Here is the task for the records below: repeat exactly the lines from the one with "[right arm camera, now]" to the one with "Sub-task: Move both", both included, and nothing else.

• • •

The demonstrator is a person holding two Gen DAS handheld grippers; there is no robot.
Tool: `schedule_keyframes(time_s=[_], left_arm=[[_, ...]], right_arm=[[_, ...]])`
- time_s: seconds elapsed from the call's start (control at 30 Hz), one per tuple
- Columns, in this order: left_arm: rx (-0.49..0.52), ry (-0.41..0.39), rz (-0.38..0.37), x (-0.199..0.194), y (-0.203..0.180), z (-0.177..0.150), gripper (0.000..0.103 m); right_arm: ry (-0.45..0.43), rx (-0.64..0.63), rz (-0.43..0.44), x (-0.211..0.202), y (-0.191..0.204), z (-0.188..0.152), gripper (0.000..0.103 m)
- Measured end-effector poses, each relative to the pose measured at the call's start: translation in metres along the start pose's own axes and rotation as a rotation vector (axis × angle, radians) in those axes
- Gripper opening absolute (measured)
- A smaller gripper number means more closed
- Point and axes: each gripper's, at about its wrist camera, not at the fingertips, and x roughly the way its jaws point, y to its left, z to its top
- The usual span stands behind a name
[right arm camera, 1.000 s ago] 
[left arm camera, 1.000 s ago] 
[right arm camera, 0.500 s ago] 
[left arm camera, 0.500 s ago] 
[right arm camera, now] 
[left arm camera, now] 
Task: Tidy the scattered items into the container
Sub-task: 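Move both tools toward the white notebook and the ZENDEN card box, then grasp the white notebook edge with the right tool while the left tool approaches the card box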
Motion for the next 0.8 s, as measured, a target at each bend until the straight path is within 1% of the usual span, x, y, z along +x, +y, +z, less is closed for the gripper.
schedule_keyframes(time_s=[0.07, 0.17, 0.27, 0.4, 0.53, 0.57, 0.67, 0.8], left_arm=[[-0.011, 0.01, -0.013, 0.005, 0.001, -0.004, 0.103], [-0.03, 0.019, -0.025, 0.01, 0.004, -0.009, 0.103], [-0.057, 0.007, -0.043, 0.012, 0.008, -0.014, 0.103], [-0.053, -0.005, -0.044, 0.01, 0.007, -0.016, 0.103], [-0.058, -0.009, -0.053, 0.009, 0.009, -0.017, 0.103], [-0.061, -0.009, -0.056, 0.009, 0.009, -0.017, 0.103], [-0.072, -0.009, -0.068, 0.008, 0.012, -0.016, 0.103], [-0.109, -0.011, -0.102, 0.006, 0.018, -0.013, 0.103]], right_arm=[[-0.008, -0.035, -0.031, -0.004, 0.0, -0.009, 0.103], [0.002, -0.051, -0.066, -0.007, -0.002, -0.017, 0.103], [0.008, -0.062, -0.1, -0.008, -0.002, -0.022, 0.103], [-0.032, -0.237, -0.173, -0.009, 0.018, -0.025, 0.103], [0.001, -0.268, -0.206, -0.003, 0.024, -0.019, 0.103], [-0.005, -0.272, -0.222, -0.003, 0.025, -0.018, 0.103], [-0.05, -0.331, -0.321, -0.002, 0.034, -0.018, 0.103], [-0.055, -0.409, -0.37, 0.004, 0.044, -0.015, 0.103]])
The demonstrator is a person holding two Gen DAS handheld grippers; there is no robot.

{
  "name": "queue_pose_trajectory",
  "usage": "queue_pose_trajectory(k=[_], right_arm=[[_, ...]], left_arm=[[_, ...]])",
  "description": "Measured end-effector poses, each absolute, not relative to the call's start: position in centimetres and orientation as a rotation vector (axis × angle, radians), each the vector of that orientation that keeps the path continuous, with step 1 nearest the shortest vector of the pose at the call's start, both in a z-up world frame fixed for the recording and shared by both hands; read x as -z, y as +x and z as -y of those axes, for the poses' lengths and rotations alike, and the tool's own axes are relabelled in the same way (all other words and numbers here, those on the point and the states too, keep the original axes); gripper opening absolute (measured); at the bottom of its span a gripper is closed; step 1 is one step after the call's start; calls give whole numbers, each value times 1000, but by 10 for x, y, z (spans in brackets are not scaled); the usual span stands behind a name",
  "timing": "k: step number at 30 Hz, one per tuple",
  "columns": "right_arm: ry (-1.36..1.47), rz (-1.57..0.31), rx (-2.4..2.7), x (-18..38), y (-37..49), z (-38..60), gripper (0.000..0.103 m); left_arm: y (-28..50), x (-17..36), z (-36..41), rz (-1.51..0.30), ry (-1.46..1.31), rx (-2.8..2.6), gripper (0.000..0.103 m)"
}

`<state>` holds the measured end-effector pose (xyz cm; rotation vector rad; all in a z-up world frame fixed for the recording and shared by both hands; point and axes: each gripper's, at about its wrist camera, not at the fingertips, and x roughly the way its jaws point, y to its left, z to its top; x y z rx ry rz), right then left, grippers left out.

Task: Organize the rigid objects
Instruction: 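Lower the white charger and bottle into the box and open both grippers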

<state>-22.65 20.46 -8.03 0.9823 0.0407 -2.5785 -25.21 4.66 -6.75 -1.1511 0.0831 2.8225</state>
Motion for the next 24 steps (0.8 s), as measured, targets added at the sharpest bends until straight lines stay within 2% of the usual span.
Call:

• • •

- [Answer area]
[right arm camera, now] 
[left arm camera, now] 
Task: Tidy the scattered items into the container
Sub-task: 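Move both tools toward the white notebook and the ZENDEN card box, then grasp the white notebook edge with the right tool while the left tool approaches the card box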

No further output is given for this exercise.